First, you need to establish transparent processes and expectations surrounding your virtual breakout rooms. For example, does each room have a leader? Make it clear. How is the breakout meeting supposed to flow, and what is the desired outcome? Is there a deliverable required?

If your attendees aren’t crystal clear on the purpose of the breakout room, they won’t be as engaged as they could be.

The same is true if there isn’t accountability. After well over a year of lockdowns and required work from home, it’s safe to assume that some portion of your team is burnt out or close to it. Sending them into a meeting with no clear agenda or expected outcome is a nearly guaranteed waste of company time.

Use Gamification to Keep It Fun

We all know it: endless virtual meetings are tiring, and they’re rarely fun. And it’s hard to fix this.

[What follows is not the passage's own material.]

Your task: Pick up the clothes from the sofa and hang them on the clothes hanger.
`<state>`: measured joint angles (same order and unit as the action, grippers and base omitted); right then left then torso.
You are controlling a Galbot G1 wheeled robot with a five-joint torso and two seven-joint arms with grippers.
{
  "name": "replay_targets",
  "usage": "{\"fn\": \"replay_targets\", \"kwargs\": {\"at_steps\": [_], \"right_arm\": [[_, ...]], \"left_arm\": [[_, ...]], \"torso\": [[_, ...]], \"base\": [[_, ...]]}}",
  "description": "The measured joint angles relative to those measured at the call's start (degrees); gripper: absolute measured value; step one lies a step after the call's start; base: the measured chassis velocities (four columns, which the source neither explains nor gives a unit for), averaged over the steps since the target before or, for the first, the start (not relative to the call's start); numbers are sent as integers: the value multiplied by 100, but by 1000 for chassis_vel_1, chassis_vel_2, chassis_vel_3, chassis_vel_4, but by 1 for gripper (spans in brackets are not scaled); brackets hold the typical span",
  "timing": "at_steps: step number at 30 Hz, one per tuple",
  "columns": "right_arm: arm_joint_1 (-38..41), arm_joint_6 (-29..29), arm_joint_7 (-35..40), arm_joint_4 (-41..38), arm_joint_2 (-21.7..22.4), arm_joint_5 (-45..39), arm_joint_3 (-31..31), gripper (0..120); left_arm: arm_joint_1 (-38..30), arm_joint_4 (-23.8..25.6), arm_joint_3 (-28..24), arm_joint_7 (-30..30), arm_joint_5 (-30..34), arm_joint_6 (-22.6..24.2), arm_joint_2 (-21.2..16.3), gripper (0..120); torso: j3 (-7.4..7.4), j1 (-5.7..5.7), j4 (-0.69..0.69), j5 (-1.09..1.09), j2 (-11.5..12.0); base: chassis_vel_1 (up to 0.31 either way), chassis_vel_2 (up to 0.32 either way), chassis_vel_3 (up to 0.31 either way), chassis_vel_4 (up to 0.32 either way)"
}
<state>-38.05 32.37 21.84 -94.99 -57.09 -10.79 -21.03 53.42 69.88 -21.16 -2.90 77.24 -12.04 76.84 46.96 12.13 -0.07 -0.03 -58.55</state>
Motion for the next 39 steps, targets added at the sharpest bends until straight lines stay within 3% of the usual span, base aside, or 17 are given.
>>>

For example, one industry conference that was forced to go digital invited a “virtual comedy duo” to crack jokes to a silent and invisible audience of attendees, and it was just as awful as you’re imagining.

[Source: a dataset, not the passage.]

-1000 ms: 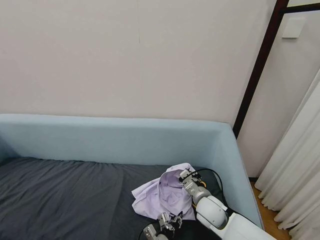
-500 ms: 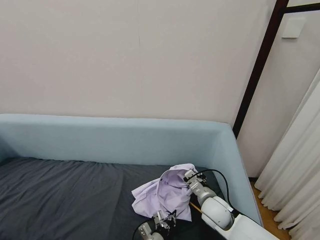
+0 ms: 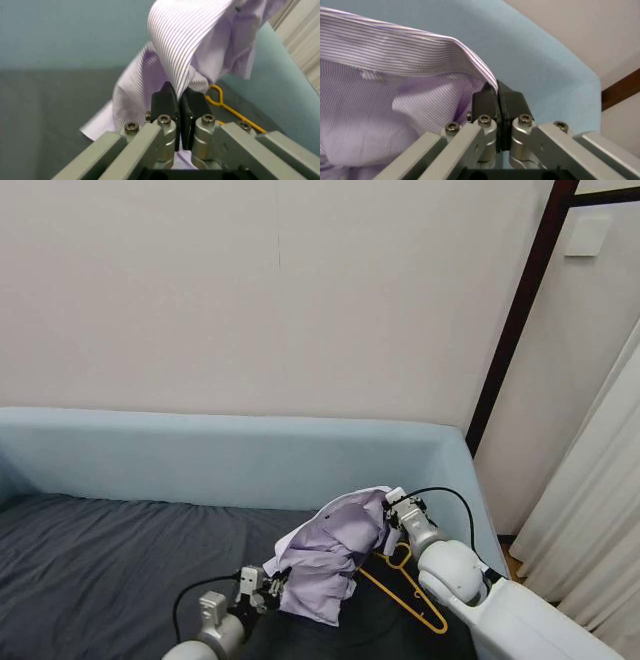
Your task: Pick up the clothes from the sofa and hang them on the clothes hanger.
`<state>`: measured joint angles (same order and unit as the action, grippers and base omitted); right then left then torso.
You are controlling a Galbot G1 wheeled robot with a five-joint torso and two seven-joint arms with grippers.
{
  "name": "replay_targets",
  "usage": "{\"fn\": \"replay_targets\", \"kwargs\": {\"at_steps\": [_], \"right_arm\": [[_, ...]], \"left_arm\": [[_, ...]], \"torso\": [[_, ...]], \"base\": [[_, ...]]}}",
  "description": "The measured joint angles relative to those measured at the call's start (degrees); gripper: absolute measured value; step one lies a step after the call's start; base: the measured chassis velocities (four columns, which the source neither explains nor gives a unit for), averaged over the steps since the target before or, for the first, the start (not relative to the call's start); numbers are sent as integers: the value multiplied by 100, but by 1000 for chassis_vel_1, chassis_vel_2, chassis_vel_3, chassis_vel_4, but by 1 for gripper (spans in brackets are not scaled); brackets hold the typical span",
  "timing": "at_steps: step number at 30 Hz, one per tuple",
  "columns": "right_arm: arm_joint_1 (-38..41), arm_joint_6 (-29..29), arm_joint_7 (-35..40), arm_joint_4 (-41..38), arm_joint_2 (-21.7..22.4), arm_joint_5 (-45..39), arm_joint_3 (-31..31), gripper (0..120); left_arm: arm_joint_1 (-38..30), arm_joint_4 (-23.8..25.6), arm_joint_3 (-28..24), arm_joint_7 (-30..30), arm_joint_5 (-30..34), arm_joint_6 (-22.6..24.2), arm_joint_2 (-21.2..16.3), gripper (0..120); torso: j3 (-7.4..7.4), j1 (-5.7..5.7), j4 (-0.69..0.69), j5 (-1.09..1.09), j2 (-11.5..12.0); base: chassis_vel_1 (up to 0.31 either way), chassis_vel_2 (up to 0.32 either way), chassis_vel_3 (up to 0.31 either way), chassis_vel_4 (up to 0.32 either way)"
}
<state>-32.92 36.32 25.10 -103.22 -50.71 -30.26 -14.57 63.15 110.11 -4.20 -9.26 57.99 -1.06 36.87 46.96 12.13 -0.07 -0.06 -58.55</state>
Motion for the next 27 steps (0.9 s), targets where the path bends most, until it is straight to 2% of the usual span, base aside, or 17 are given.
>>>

Cracking jokes or telling stories to an audience that’s all on mute is awkward at best. A better approach for keeping your breakout meeting fun is gamification. For example, let’s say your group has been tasked with developing ideas to bring back to the larger group. Set it up so that the person who delivers the most ideas (or the winning idea) wins.

On a more lighthearted front, apps like Kahoot can be fun to do virtual icebreakers that can brighten the mood before the real work begins.

Add Digital Tools, Portals, or Other Content for Engagement

Digital meetings can be challenging. They’re harder if everyone’s staring at a Brady Bunch grid of profile pictures (or, worse, initials). Adding digital tools and other content for engagement helps.

Is the team solving a problem in an Office document? Google and Microsoft both allow you to open office-suite files collaboratively in their breakout rooms. Visualizing the issue (and even solving it in real-time) is a massive boost to engagement.

Jamboard is a collaborative whiteboard from Google for more free-flowing ideas. A well-designed slide deck can keep the tasks at hand front and center as well.

The tools that make sense for your team will vary, but the point is to use some visual or interactive content for the sake of engagement.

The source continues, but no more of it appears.